Back from the backwoods
Ambo was lovely; it’s in Oromia, the westernmost province of Ethiopia. I will be sharing photos and stories later, once I catch my breath and my workload (ha, as if.) We left Ambo at 5:30 AM this morning because the training lasted until 5:30 last night, and we are not allowed to drive past 6 (or darkness), per USAID regulations as well as common sense, because the road back to Addis is 1) atrociously bad, 2) under construction (on TOP of being atrociously bad, meaning scary detours) and 3) there are bandits. Whenever T. would mention ‘bandits’ I had to hide a smile because it makes me think of Robin Hood or some such; but they aren’t unfortunately referring to a mythical time past, but the very real present. The road conditions are prime accessories for bandits, as people frequently blow tires, crack axles, roll over, etc., or are stopped by man-made barriers (and then accosted.) The only types of vehicles you see on the intercity roads are buses, trucks, and large SUVs with truck chassis. No actual cars would survive 20 km outside of Addis.Speaking of roads, the roads in Addis are infuriating to the newcomer. None of them have names that are commonly recognized. Apparently, the roads used to be referred to by noticeable landmarks—i.e. the “UN road” and “Rwanda Embassy road.” Recently, when Addis hosted a large pan-African conference of some sort, the city administration renamed all the roads after African countries and put signs up on some of them indicating these new names. Which were promptly ignored as people continued on their ways about town via landmarks. I've asked drivers as we go out which street we're on, in a futile attempt to figure out the sprawl that is Addis, and almost every time the answer is a shrug of the shoulders and, "I don't actually know the name, it's just the street that goes past the Mercato." Perhaps it's an attitude taken in anticipation of the government renaming all the streets every time something notable happens, like a coup or a WTO meeting. "Lower Import Tariffs Avenue" or "The Avenue where we kicked your butts back to Tigray." (The current government is mostly Tigrayan, and really, really unpopular in the city, post-election fiasco.)
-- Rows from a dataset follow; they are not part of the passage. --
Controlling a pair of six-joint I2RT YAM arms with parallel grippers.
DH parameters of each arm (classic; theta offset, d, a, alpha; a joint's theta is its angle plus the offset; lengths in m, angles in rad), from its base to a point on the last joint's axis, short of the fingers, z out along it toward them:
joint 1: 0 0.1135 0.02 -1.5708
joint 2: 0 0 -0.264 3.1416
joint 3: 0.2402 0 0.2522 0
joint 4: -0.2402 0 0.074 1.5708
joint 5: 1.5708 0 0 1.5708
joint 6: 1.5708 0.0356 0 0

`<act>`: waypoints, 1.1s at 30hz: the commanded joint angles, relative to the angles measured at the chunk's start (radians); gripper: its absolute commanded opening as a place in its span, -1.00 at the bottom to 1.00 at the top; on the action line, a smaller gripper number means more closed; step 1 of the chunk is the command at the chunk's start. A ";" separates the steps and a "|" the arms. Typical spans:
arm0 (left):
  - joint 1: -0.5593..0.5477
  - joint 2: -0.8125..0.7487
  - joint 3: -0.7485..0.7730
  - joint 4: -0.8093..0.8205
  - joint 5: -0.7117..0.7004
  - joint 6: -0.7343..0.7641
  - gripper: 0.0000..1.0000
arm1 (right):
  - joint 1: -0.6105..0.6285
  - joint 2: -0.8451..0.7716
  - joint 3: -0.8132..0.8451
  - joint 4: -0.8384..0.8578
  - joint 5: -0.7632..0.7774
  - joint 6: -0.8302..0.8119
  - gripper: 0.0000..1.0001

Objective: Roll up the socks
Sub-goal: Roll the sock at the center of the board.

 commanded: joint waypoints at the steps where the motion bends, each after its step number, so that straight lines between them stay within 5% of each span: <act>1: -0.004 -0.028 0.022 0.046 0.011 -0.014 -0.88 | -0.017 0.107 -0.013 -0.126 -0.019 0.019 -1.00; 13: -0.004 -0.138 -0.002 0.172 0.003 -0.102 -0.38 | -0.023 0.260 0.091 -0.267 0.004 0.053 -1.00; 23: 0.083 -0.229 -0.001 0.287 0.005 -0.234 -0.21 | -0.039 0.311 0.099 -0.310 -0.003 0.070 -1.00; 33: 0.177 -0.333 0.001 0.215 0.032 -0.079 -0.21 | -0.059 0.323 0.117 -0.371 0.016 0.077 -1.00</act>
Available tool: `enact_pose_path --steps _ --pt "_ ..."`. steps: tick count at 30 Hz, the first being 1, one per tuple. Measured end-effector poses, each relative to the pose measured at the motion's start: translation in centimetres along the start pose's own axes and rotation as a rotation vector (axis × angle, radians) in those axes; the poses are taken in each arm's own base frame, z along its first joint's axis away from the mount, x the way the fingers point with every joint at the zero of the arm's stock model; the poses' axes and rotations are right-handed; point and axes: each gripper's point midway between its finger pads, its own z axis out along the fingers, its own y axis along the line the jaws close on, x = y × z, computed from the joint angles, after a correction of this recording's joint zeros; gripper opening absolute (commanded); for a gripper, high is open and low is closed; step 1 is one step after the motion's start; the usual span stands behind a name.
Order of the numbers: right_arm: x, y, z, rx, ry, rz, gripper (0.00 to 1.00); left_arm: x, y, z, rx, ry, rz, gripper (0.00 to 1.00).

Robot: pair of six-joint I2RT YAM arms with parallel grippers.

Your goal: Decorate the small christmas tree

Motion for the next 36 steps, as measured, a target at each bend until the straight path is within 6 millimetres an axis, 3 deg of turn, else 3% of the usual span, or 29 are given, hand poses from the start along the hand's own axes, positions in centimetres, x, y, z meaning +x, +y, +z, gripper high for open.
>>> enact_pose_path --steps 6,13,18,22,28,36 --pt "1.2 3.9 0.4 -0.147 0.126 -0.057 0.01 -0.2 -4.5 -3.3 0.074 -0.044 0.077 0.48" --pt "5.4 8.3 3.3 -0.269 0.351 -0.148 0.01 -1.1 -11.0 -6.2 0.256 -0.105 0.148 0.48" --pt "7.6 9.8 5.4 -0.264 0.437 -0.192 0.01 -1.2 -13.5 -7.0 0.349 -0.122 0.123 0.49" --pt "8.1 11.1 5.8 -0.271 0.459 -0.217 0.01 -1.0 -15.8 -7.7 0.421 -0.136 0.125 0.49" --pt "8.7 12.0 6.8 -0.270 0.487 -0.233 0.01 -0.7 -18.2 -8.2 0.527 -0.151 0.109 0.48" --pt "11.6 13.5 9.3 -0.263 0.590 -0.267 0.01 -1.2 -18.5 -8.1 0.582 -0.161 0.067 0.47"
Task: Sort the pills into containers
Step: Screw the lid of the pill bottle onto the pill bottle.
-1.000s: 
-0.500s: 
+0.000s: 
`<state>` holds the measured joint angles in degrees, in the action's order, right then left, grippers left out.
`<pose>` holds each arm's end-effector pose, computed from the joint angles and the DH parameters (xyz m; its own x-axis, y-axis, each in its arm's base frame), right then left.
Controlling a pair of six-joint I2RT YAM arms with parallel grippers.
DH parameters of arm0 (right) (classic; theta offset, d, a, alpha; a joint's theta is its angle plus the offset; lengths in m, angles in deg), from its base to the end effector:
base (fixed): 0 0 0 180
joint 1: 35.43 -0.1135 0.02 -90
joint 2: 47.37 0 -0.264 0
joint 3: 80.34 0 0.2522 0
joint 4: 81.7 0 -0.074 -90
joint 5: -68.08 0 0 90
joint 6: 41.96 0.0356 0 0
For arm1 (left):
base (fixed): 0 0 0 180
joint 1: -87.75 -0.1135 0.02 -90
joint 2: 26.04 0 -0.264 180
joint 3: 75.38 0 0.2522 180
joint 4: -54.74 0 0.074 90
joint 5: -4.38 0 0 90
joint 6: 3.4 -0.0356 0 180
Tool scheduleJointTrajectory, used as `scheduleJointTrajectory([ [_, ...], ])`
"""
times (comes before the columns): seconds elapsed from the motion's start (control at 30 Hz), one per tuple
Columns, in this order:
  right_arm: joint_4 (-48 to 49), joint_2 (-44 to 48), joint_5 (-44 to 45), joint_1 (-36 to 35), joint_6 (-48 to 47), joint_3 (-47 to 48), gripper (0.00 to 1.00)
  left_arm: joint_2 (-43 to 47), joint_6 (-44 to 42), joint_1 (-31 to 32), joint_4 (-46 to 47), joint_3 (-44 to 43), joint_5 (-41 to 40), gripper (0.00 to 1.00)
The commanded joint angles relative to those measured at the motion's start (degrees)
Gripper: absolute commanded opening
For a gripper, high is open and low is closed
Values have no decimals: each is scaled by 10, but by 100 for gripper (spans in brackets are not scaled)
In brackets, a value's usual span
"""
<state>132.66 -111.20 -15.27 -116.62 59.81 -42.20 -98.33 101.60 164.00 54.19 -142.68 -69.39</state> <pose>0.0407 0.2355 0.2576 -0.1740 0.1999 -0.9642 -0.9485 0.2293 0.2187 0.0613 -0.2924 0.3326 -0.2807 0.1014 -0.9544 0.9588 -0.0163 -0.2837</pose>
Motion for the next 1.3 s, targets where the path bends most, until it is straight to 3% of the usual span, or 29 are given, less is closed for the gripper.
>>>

For example, I live off a dirt alley off a dirt alley off of the signposted Zimbabwe Rd., which is an actual, paved road branching from Bole, a main road everyone knows. (There are not many of these. Paved roads, I mean.) Every single time I’ve given a friend or taxi driver the direction “Zimbabwe Rd.” they look at me with a blank expression and I have to resort to describing the shops on the corner, and I wonder how the hell I’m more familiar with the city layout than the natives are, and how I'm going to be able to get home at all, given my lack of actual street name or number. But it isn’t that; it’s that the government never bothered to name the roads before, and people never bothered to care, and they certainly can’t be bothered to learn the new fancy names, particularly due to their newly strong dislike of the gov’t. A. even described the naming of the roads a “pretentious move” by the authorities. So I am resigned to never being able to give or understand most directions; our office doesn’t even have a real address, but a PO Box followed by the words “Off Bole Road.” All meticulously named street maps you see of Addis are some foreigner's fantasy land, and are utterly useless unless you know the city's landmarks, which defeats the point because then you wouldn't need a map, now would you?
My favorite area so far is the aptly named "Confusion Square," an intersection of about 5 streets and 26 lanes of traffic (where there is room, major roads will expand to upward of 7 lanes...on each side.) There are no lights and no traffic police. There are no rights of way or clear turn directions--a "right" could mean any of three routes across the square. No one uses their blinkers and the center of the square always has a small knot of cars stuck in the middle, in gridlock, as everyone hustles to get around them before the gridlock spreads. And here I thought the Big Dig was a disaster.